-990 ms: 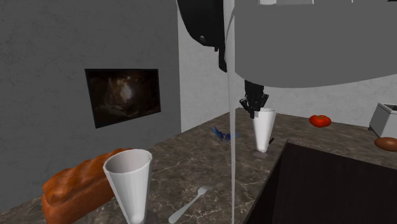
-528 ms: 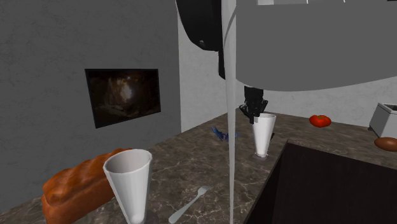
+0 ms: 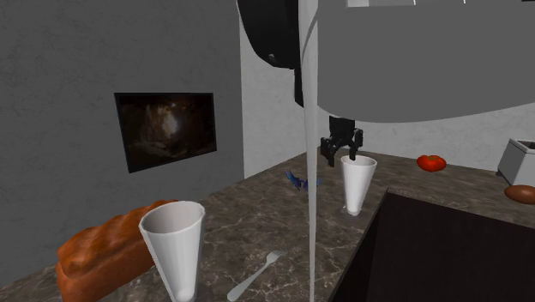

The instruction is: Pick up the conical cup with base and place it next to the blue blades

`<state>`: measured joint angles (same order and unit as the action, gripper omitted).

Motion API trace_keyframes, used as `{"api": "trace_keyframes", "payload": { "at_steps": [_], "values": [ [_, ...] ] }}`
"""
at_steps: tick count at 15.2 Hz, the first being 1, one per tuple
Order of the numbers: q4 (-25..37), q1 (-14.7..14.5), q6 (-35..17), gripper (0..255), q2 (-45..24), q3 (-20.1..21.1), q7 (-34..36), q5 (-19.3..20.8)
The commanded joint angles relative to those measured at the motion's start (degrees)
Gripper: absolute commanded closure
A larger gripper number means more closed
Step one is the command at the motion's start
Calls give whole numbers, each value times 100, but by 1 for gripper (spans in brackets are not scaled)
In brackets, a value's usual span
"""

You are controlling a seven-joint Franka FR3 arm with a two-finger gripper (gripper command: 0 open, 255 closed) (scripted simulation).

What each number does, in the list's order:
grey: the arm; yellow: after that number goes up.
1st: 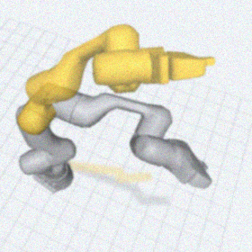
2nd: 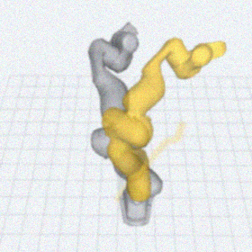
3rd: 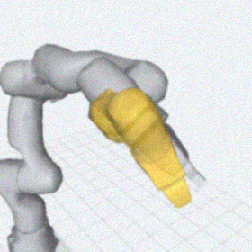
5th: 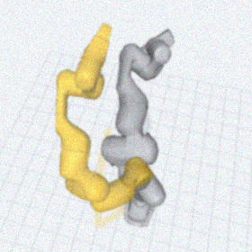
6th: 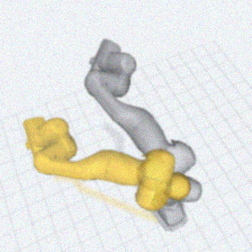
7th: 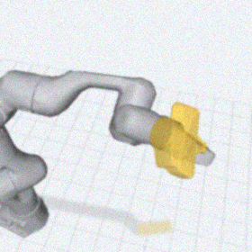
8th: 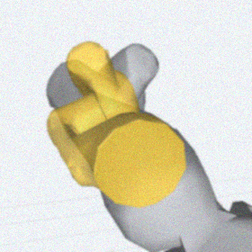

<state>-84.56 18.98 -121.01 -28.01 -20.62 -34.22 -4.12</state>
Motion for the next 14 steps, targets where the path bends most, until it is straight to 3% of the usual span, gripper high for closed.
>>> {"api": "trace_keyframes", "payload": {
  "at_steps": [1, 3, 7, 14],
  "values": [
    [0, 0, -1, 0, 0, 0, 0, 0],
    [0, 0, 0, 0, 0, 0, 0, 0],
    [273, -77, 562, 0, 300, -43, 60, 105],
    [273, -77, 562, 0, 300, -43, 60, 105]
  ]
}}
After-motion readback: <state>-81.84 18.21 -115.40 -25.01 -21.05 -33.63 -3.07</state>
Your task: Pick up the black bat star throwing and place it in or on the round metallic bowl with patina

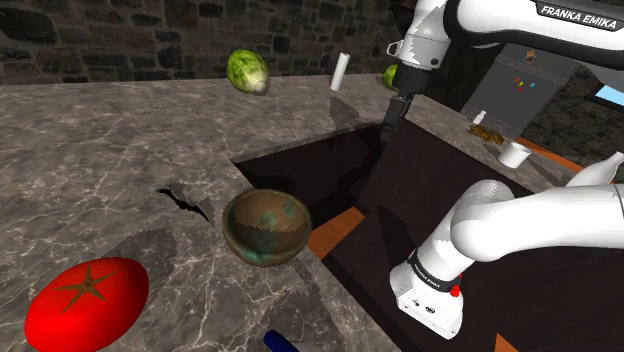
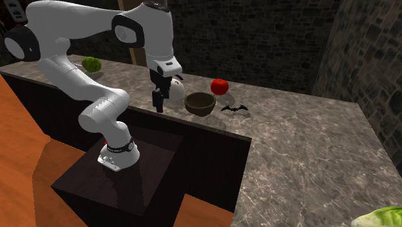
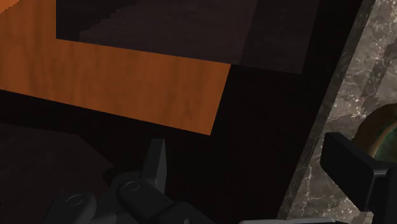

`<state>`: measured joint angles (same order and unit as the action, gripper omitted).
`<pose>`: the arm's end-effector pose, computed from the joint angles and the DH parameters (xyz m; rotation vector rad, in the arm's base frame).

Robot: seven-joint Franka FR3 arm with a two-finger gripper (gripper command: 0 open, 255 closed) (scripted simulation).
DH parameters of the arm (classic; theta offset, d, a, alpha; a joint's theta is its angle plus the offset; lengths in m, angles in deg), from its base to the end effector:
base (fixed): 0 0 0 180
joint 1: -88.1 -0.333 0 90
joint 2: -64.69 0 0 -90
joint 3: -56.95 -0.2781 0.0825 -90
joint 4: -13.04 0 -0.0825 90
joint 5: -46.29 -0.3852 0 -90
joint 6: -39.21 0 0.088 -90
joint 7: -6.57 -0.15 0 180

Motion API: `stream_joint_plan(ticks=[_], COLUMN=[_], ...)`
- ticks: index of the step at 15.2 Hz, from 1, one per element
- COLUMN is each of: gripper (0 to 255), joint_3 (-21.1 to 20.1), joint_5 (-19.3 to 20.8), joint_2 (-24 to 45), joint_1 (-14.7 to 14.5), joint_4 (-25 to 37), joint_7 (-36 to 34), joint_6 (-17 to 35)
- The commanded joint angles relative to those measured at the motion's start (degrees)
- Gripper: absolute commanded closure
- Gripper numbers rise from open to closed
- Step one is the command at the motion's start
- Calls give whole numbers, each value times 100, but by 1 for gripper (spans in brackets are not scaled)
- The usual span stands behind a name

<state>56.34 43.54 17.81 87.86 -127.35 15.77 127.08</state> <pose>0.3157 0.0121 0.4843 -3.0793 -0.2640 0.1472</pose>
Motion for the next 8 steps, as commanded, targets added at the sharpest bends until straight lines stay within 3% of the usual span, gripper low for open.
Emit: stream_joint_plan(ticks=[1,8], gripper=[0,0], joint_3=[0,-716], joint_5=[0,-519], joint_2=[0,859], joint_1=[0,-264], joint_4=[0,-8], joint_7=[0,-724], joint_6=[0,1006])
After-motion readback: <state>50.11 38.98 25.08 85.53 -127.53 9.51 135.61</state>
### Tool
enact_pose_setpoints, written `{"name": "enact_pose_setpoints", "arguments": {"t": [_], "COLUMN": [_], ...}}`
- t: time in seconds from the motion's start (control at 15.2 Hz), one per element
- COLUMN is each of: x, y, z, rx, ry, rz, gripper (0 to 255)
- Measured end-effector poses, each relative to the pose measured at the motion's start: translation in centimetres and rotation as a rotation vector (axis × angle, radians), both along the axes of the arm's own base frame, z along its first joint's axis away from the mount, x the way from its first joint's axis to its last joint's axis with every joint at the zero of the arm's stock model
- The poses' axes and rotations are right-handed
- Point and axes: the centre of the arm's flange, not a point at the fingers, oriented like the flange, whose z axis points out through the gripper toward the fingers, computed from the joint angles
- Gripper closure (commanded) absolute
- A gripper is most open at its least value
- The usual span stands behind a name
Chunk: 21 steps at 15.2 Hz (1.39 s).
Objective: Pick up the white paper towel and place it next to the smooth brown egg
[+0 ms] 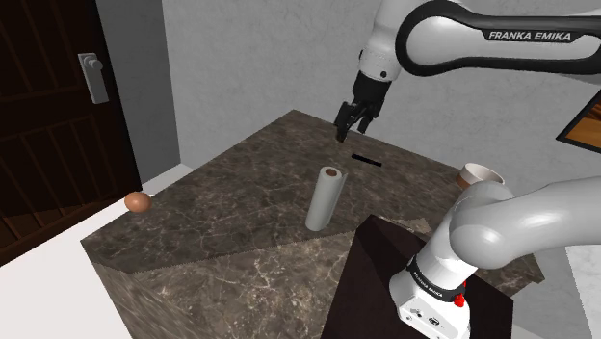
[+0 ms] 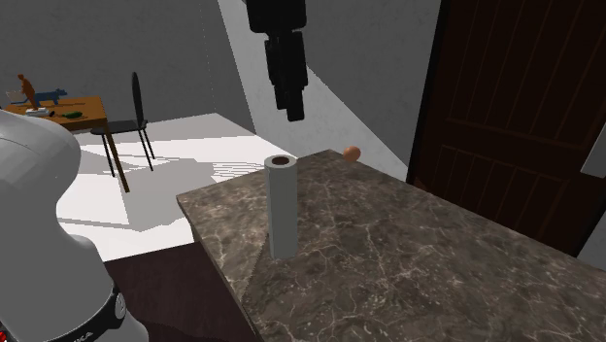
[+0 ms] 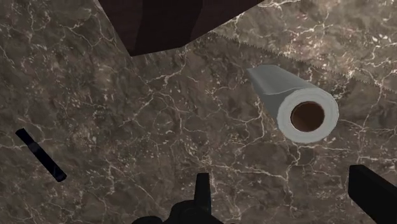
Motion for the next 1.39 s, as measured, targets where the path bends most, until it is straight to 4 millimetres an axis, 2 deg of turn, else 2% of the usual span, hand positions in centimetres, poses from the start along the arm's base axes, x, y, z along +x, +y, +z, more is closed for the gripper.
{"name": "enact_pose_setpoints", "arguments": {"t": [0.46, 0.66, 1.06, 1.39], "x": [1.3, 1.5, 1.7, 1.7], "y": [4.3, 4.6, 4.6, 4.6], "z": [-7.9, -9.8, -12.4, -12.6], "rx": [0.009, 0.01, 0.01, 0.01], "ry": [0.031, 0.034, 0.034, 0.033], "rz": [-0.003, -0.004, -0.004, -0.004], "gripper": [0, 0, 0, 0]}}
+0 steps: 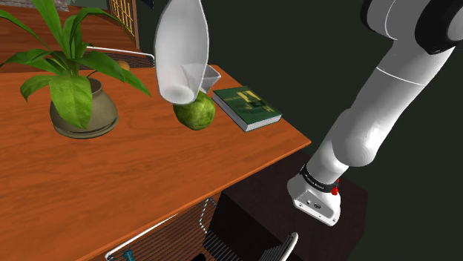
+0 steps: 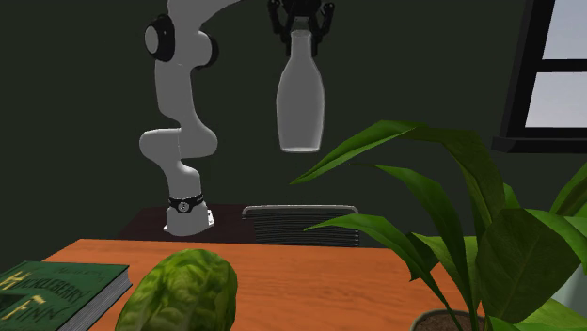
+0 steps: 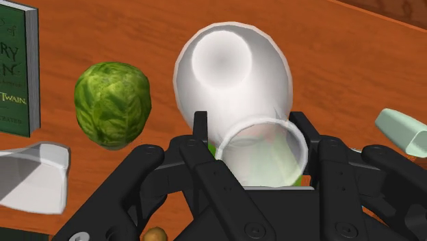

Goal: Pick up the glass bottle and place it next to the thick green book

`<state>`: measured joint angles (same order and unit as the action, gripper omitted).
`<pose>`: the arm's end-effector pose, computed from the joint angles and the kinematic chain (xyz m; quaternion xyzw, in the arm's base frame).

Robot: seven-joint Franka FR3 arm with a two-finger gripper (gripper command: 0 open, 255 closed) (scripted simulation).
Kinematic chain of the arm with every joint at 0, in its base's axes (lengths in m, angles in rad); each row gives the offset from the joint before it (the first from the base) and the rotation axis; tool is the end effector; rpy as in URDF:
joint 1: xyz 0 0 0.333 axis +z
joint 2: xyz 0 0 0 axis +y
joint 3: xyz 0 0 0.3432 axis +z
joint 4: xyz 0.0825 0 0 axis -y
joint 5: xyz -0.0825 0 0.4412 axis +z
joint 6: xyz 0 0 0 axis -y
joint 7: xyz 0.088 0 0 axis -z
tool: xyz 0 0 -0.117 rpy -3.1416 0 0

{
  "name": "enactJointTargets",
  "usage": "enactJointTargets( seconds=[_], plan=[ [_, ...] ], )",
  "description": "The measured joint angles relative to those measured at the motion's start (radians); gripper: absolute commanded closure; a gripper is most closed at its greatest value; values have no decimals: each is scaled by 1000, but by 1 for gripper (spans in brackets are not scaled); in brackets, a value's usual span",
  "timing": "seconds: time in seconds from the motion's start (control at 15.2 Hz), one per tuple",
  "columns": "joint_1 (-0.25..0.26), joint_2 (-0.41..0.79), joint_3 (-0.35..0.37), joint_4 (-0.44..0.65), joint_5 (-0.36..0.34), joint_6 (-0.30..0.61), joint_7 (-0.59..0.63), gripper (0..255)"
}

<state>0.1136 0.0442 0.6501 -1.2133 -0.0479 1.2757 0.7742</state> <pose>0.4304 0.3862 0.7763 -0.9998 0.0129 -0.0163 0.0026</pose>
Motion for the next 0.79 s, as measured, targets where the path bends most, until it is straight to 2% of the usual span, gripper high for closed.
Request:
enactJointTargets(
  seconds=[0.4, 0.46, 0.79],
  plan=[
    [-91, -124, -93, -112, 77, 11, -159, 255],
    [-102, -122, -107, -105, 75, 6, -185, 255],
    [-170, -209, -214, -204, 111, 24, -352, 255]
  ],
)
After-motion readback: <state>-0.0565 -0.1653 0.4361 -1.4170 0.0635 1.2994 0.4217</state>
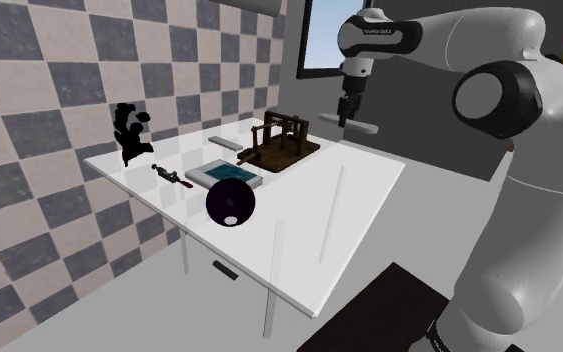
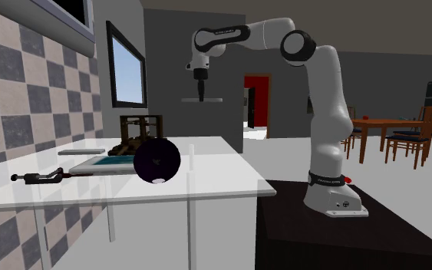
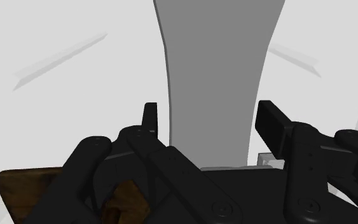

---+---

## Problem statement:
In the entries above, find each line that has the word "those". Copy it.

## Task response:
The commanded joint angles relative to those measured at the motion's start (degrees)
- The commanded joint angles relative to those measured at the motion's start (degrees)
  "description": "The measured joint angles relative to those measured at the motion's start (radians); gripper: absolute commanded closure; a gripper is most closed at its greatest value; values have no decimals: each is scaled by 1000, but by 1 for gripper (spans in brackets are not scaled); in brackets, a value's usual span",

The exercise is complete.